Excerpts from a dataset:
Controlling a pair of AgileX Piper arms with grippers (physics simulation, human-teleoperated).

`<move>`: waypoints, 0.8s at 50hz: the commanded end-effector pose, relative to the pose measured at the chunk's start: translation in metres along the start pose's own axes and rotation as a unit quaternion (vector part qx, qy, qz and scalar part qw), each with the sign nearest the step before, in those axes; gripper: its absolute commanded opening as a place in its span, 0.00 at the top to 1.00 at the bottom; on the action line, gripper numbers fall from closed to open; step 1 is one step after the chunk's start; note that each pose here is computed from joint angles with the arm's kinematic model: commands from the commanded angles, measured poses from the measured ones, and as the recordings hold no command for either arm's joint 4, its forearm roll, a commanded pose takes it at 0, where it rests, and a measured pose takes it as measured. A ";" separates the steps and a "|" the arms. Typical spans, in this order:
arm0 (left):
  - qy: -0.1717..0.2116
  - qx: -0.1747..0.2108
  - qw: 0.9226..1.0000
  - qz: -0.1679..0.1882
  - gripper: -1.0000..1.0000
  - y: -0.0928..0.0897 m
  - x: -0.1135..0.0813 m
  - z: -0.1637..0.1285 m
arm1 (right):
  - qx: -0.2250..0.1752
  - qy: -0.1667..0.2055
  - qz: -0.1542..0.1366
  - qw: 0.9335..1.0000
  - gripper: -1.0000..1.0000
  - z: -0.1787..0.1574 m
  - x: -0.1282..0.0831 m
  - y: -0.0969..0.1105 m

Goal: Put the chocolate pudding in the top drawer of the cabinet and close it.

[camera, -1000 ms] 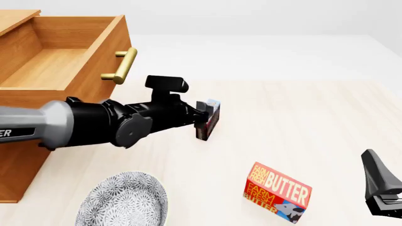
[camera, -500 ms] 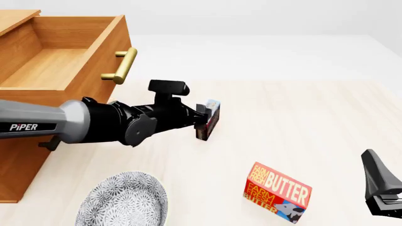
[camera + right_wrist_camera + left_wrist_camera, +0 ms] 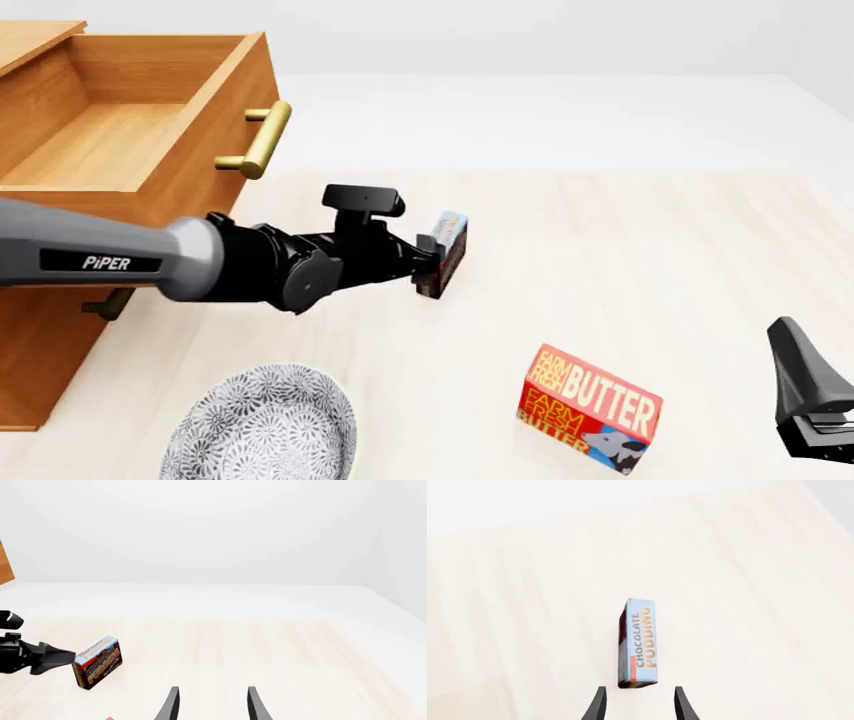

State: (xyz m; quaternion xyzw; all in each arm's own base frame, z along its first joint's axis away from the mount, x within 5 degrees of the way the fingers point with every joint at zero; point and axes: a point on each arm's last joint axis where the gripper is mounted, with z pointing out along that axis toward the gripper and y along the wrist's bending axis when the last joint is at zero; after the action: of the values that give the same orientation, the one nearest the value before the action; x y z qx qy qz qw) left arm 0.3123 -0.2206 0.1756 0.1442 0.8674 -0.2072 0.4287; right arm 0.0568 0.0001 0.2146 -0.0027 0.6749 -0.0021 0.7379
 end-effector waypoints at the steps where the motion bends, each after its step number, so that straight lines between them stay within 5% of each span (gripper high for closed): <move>1: 0.006 -0.007 1.000 0.003 0.00 0.005 0.003 0.008 | 0.000 0.000 0.000 1.000 0.00 0.000 0.000 0.000; 40: 0.004 0.008 1.000 -0.011 0.00 -0.005 0.015 0.024 | 0.000 0.000 0.000 1.000 0.00 0.000 0.000 0.000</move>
State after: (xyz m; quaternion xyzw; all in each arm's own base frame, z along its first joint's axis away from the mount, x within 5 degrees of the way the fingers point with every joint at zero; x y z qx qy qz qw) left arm 0.3169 -0.2335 0.1548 0.1430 0.8690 -0.2153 0.4220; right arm 0.0568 0.0001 0.2146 -0.0027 0.6749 -0.0021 0.7379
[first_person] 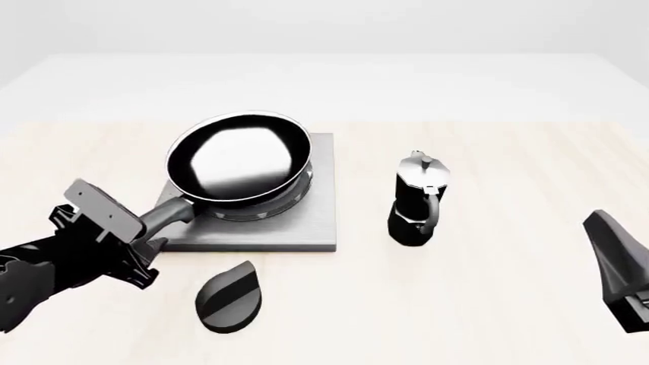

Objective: Turn on the stove and put the frying pan on it.

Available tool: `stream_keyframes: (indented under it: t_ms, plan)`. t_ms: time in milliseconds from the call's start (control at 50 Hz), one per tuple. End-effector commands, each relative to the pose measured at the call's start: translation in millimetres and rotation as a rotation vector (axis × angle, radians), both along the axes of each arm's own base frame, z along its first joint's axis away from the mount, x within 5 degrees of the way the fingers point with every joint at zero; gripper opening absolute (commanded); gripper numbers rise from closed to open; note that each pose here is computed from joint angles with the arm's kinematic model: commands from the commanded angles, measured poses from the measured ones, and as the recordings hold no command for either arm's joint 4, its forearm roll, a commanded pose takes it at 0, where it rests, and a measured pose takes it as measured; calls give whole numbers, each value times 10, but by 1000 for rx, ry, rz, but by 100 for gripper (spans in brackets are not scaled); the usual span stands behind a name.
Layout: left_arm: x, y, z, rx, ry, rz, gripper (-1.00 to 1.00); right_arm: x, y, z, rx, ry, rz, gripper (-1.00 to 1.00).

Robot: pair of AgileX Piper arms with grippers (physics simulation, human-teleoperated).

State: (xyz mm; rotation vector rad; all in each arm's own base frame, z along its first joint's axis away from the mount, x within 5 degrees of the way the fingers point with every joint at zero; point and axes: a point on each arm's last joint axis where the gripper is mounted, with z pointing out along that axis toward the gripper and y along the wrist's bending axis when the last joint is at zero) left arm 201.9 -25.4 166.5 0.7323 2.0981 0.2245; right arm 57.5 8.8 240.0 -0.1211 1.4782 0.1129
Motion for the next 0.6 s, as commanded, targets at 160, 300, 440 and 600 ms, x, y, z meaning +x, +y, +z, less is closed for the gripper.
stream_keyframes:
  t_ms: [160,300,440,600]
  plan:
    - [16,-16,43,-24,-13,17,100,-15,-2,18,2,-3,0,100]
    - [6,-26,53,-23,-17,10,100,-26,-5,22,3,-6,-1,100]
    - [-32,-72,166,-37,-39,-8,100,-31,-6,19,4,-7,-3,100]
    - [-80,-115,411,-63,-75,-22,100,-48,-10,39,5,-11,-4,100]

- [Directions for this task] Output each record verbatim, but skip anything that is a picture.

- [Task response]
Controlling a pair of AgileX Piper arms with grippers (physics simulation, human-teleoperated).

`<move>`: waypoints, 0.8s at 50hz: the commanded end-effector pose, relative to the pose measured at the chunk's start: translation in metres along the start pose's own axes and rotation as a unit quaternion (vector part qx, qy, qz and scalar part qw), each with the sign nearest the step before, in those axes; gripper: its absolute commanded opening as a place in its span, 0.00 at the top to 1.00 at the bottom; on the action line, gripper numbers fall from closed to open; step 1 is one step after the chunk's start; note that each pose here is computed from joint angles with the arm's kinematic model: commands from the commanded angles, measured poses from the measured ones, and as the recordings hold no command for either arm's joint 4, its forearm roll, a commanded pose takes it at 0, where it rests, and a measured pose takes it as measured. A ";" separates the steps and a "|" the arms. Typical spans, in this order:
arm0 (left):
  - qy: -0.1717..0.2116
  - qx: -0.1747..0.2108
  - qw: 0.9226..1.0000
  - qz: -0.1679..0.1882
  - gripper: -1.0000..1.0000
  - y: -0.0928..0.0897 m
  - x: -0.1135..0.0813 m
  - z: -0.1637..0.1285 m
arm1 (right):
  - qx: -0.2250..0.1752
  - qy: -0.1667..0.2055
  - qz: -0.1542..0.1366
  - qw: 0.9335..1.0000
  - gripper: -1.0000..1.0000
  - z: -0.1787..0.1574 m
  - x: -0.1282..0.0831 m
  - y: -0.0969..0.1105 m

Goal: Put the chocolate pudding in the top drawer of the cabinet and close it.

[camera, -1000 ms] 
[camera, -500 ms] 
[camera + right_wrist_camera + left_wrist_camera, +0 ms] 

State: (xyz m; quaternion xyzw; all in each arm's own base frame, z along its first joint's axis away from the mount, x within 5 degrees of the way the fingers point with every joint at zero; point and axes: a point on each arm's last joint axis where the gripper is mounted, with z pointing out along that axis toward the gripper and y along the wrist's bending axis when the last joint is at zero; after the action: of the values that give the same orientation, the one nearest the value before the action; x y z qx qy qz qw) left arm 0.3123 -0.2206 0.1756 0.1442 0.8674 -0.2072 0.4287; right arm 0.0568 0.0001 0.2146 -0.0027 0.6749 -0.0021 0.7379
 end-effector waypoints at the steps where the motion bends, each after its step number, so that straight lines between them stay within 5% of each span (gripper high for closed): <move>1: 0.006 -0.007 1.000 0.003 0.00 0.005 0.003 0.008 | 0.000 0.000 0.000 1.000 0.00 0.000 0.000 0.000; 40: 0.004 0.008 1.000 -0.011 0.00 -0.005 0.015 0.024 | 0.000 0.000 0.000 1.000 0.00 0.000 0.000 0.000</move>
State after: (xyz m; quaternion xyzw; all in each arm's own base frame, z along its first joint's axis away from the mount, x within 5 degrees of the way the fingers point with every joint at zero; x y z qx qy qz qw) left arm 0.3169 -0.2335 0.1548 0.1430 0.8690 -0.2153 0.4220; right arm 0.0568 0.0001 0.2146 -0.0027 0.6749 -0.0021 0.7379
[first_person] 

Objective: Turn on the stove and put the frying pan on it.

Available tool: `stream_keyframes: (indented under it: t_ms, plan)`. t_ms: time in milliseconds from the call's start (control at 50 Hz), one per tuple. End-effector commands, each relative to the pose measured at the call's start: translation in millimetres and rotation as a rotation vector (axis × angle, radians), both along the axes of each arm's own base frame, z along its first joint's axis away from the mount, x within 5 degrees of the way the fingers point with every joint at zero; gripper opening absolute (commanded); gripper numbers rise from closed to open; note that each pose here is computed from joint angles with the arm's kinematic model: commands from the commanded angles, measured poses from the measured ones, and as the recordings hold no command for either arm's joint 4, its forearm roll, a commanded pose takes it at 0, where it rests, and a measured pose takes it as measured; calls give whole numbers, each value times 10, but by 1000 for rx, ry, rz, but by 100 for gripper (spans in brackets are not scaled); the usual span stands behind a name.
Layout: left_arm: x, y, z, rx, ry, rz, gripper (-1.00 to 1.00); right_arm: x, y, z, rx, ry, rz, gripper (-1.00 to 1.00).

Robot: pair of AgileX Piper arms with grippers (physics simulation, human-teleoperated).

State: (xyz mm; rotation vector rad; all in each arm's own base frame, z along its first joint's axis away from the mount, x within 5 degrees of the way the fingers point with every joint at zero; point and axes: a point on each arm's last joint axis where the gripper is mounted, with z pointing out along that axis toward the gripper and y along the wrist's bending axis when the last joint is at zero) left arm 201.9 -25.4 166.5 0.7323 2.0981 0.2245; right arm 57.5 8.8 240.0 -0.1211 1.4782 0.1129
Motion for the next 0.6 s, as commanded, targets at 160, 300, 440 and 600 ms, x, y, z meaning +x, +y, +z, less is closed for the gripper.
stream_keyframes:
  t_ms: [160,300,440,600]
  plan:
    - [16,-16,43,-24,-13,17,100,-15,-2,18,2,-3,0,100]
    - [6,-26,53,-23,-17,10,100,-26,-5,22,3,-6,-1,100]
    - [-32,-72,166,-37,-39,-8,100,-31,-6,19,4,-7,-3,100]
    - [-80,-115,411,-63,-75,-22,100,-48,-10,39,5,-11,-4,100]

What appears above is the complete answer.